Le Gaec des Mézeraies à Penguily créé en 1972 en est à sa deuxième génération. Il est composé de 4 associés (Vincent et Christelle Lenoir, Benoît Lenoir et Cyril Montier) et d’un salarié à plein temps sur deux ateliers : 310 truies NE et un atelier de 65 VL et la suite en race Normande pour un quota de 370 000 litres. L’ensemble de l’exploitation comptant 104 ha.
Les associés ont témoigné lors de la présentation des positions professionnelles sur le dossier « algues vertes » le mercredi 7 octobre (voir page 11). Une parfaite illustration de l’engagement d’agriculteurs sur un bassin versant sensible (Le Haut -Gouessant) à la fois sur le plan des investissements et des pratiques.
Résorption de plus de 25000 unités
La mise aux normes de l’atelier bovin a été réalisée en 1996 par la création d’une nouvelle fumière, la couverture de l’aire d’exercice et le recyclage des eaux blanches et vertes. Un investissement de 116 500 euros pour lequel le Gaec a perçu une subvention de 14 000 euros.
Pour l’atelier porcin, la mise en place du traitement s’est effectuée en deux phases, une station biologique en 2000, et en 2006 une évolution avec centrifugation et valorisation des co-produits. L’investissement global s’est élevé à 370 000 euros subventionné à 30 %. L’occasion pour Vincent Lenoir de rappeler que « si les mises aux normes ont été accompagnées, la charge la plus importante est supportée par les éleveurs eux-mêmes». Ainsi pour la station, le Gaec supporte 52 000 euros d’annuités et un coût de fonctionnement de 10 500 euros par an. Ramené au porc charcutier vendu (7500/an), cela revient donc à un peu plus de 8 euros.

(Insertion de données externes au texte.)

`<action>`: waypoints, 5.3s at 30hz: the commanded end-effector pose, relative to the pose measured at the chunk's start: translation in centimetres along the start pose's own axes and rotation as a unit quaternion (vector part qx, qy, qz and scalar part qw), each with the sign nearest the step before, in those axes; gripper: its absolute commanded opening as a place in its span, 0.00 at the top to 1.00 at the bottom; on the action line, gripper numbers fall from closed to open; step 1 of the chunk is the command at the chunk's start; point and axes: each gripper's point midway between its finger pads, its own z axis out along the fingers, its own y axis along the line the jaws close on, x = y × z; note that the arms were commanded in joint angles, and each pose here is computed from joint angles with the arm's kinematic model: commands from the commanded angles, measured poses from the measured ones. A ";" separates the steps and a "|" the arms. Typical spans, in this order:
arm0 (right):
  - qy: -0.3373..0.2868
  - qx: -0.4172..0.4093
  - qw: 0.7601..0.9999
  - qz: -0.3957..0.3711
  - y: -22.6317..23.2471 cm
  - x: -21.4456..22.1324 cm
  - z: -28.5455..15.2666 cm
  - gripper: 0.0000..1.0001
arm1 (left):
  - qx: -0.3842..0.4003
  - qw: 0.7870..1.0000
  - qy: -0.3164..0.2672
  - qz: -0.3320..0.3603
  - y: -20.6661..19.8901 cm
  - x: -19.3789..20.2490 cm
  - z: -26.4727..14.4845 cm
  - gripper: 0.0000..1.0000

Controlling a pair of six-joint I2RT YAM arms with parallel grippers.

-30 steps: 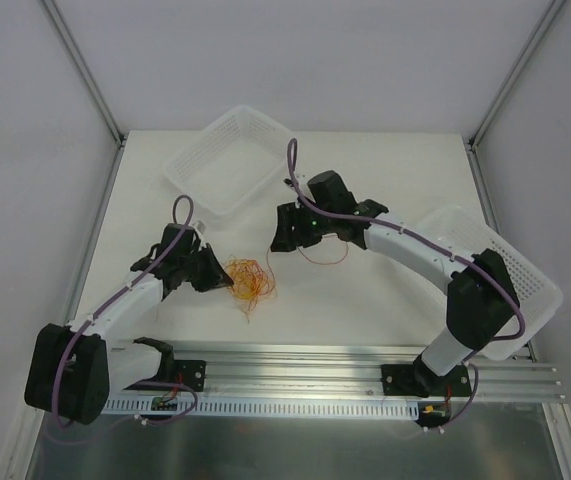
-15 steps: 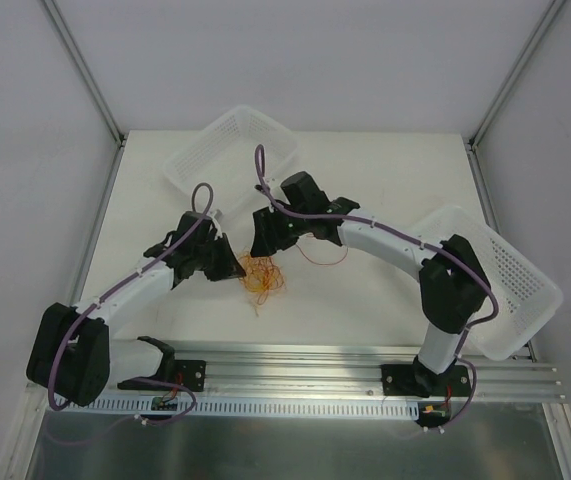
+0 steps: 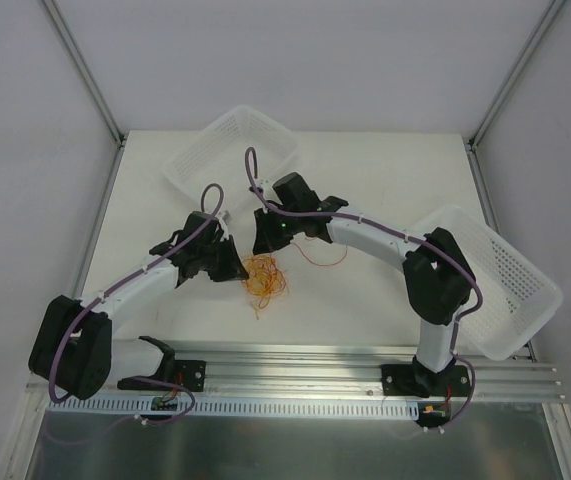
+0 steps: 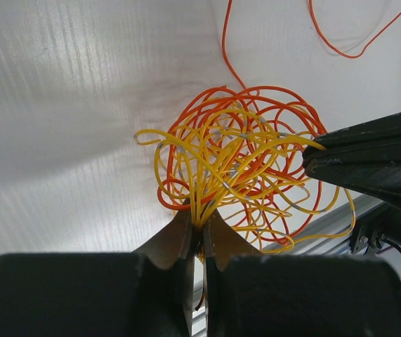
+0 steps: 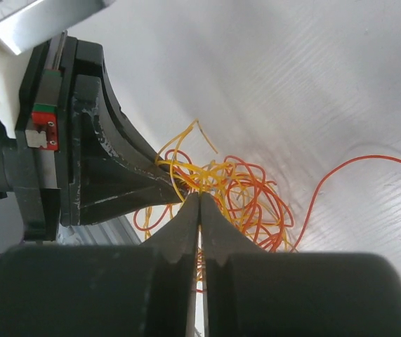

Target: Untangle the cables

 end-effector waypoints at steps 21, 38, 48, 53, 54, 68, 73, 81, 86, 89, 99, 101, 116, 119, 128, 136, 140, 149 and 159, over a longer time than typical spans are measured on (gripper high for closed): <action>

Le taux de résorption atteint ainsi 80 % pour l’azote et 85 % pour le phosphore. Au final, avec le traitement, l’utilisation de l’alimentation biphase et l’arrêt de l’atelier taurillon, le Gaec a réduit sa pression azotée de plus de 25 000 unités d’azote.
Réduction de 65 % des achats d’azote
Au niveau des pratiques, l’engagement est également mis en évidence. Seulement 134 unités d’azote organique par ha (70 unités porcs et 62 unités bovins) valorisées sur toutes les cultures et une réduction de 65 % des achats d’azote minéral (24 unités/ha); la couverture des sols en hiver ; la réduction des doses phytosanitaires avec l’utilisation d’un pulvérisateur diagnostiqué et l’enregistrement des traitements, la mise en place de bandes enherbées au bord des cours d’eau, la réalisation de talus …
Un exemple sur un BV (Haut Gouessant) où, sur 10 ans, la baisse des apports azotés a été évaluée à 20%, l’objectif de résorption atteint 130 % et les apports d’azote minéral ont été stabilisés. Au global sur ce BV la pression azotée a diminué de 49 unités d’azote par ha.
Pierre Dénès
Photo : Chiffres à l’appui, Vincent Lenoir, l’un des associés du Gaec des Mézeraies a présenté les engagements financiers et techniques sur l’environnement.